Reproduction Step Generation

  • Write reproduction steps that are deterministic: given the same inputs and environment state, the error occurs every time.
  • Include prerequisites: specific data in the database, feature flags enabled, user role and permissions, time-of-day dependencies.
  • Minimize reproduction steps: remove unnecessary actions until only the essential sequence remains that triggers the error.
  • Create automated reproduction scripts when possible: API calls with curl, browser automation with Playwright, or unit tests that demonstrate the failure.
  • Document environment requirements: specific OS, browser version, network conditions, or concurrent load that is needed to reproduce.

Common Error Patterns

  • Null reference errors: Trace the null value backward through the call chain. Find where the value was expected to be set but was not. Check for missing database records, API responses with null fields, and uninitialized variables.
  • Race conditions: Look for errors that occur intermittently under load. Check for shared mutable state accessed from multiple threads or processes without synchronization.
  • Resource exhaustion: Memory leaks show as gradual OOM kills. Connection pool exhaustion shows as timeout errors. File descriptor exhaustion shows as "too many open files."
  • Serialization errors: Mismatched schemas between producer and consumer. Check for field type changes, missing required fields, and encoding mismatches.
  • Timeout cascading: One slow service causes upstream timeouts, which cause their upstreams to timeout. Trace the slowest service in the call chain.
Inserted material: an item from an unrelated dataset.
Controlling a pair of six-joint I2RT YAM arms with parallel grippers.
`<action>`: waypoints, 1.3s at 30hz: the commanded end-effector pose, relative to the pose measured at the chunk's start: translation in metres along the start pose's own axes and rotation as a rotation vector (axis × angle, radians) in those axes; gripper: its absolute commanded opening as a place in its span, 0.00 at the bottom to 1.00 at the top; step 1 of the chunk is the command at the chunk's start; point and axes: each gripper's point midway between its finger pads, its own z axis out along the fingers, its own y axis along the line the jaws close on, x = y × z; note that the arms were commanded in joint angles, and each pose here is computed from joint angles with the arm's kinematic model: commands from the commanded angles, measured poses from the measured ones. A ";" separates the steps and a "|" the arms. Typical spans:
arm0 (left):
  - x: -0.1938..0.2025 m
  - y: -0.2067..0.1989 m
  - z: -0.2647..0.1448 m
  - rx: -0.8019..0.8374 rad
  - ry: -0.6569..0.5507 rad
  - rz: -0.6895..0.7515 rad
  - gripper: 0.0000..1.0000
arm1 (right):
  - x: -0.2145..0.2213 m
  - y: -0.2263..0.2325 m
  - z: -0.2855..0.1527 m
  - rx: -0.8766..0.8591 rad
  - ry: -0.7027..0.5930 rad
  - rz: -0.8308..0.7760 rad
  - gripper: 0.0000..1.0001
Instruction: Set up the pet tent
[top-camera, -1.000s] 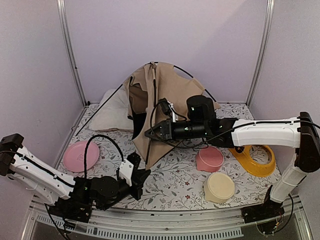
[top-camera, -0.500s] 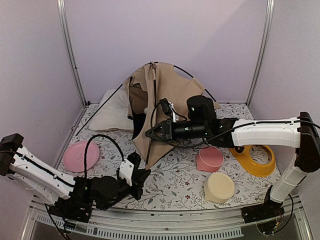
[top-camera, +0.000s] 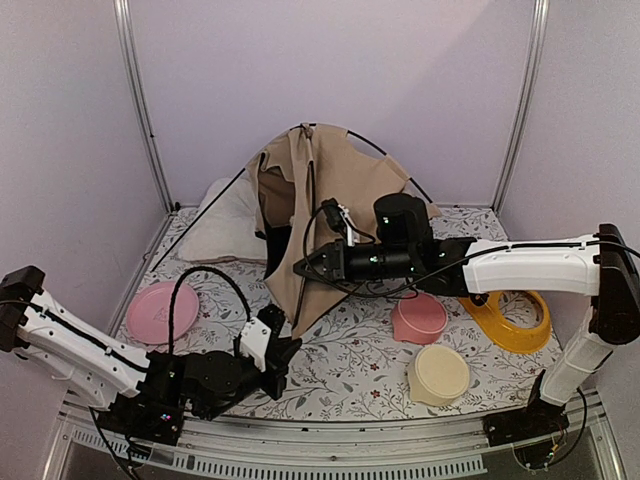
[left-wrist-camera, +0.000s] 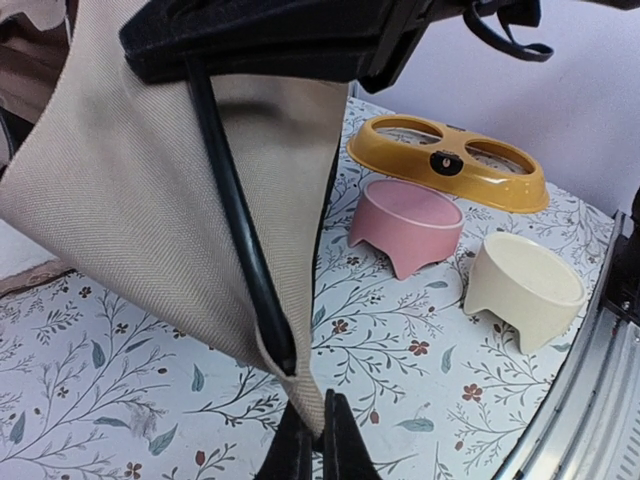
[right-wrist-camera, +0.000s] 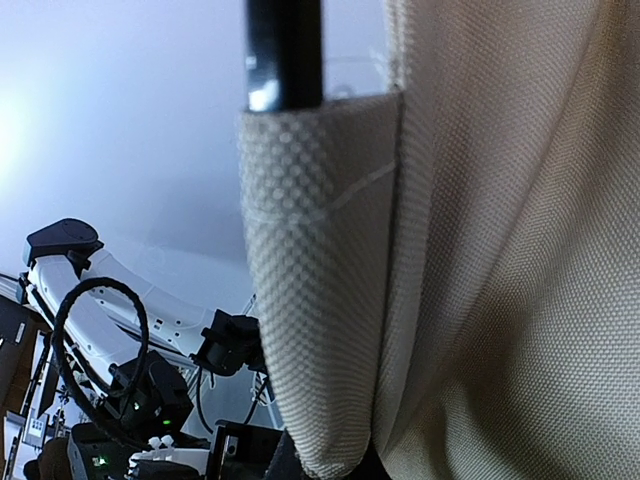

Error Tracking Integration

  • Use Sentry, Datadog, or Bugsnag for centralized error collection. Configure source maps and debug symbols for readable stack traces.
  • Group related errors by stack trace fingerprint. Assign each group to a team based on the owning service.
  • Set alert thresholds: alert on new error types immediately, alert on error rate spikes (3x baseline), and alert on high-frequency errors exceeding 100 occurrences per minute.
  • Track error resolution lifecycle: detected -> triaged -> assigned -> in progress -> fixed -> verified -> closed.
  • Link errors to deployments. Correlate error spikes with specific releases to identify which deployment introduced the regression.

Root Cause Investigation Tools

  • Use distributed tracing (Jaeger, Zipkin) to follow a failing request across services. Identify which service introduced the error.
  • Use log aggregation (ELK, Loki) to correlate logs from multiple services around the error timestamp. Filter by request ID.
  • Use database query logs to identify slow queries, deadlocks, or constraint violations that coincide with the error.
  • Use git bisect to find the exact commit that introduced a regression: git bisect start, mark good/bad, and let git find the culprit.
  • Use memory profilers (Chrome DevTools, pprof, Instruments) when investigating memory-related errors.

Before Completing a Task

  • Verify the root cause by demonstrating that the fix prevents the error in the reproduction scenario.
  • Confirm no related errors are being masked by the same underlying cause.
  • Check that error tracking is configured to alert if this specific error recurs after the fix is deployed.
  • Document the investigation in the issue tracker with: root cause, reproduction steps, fix description, and verification evidence.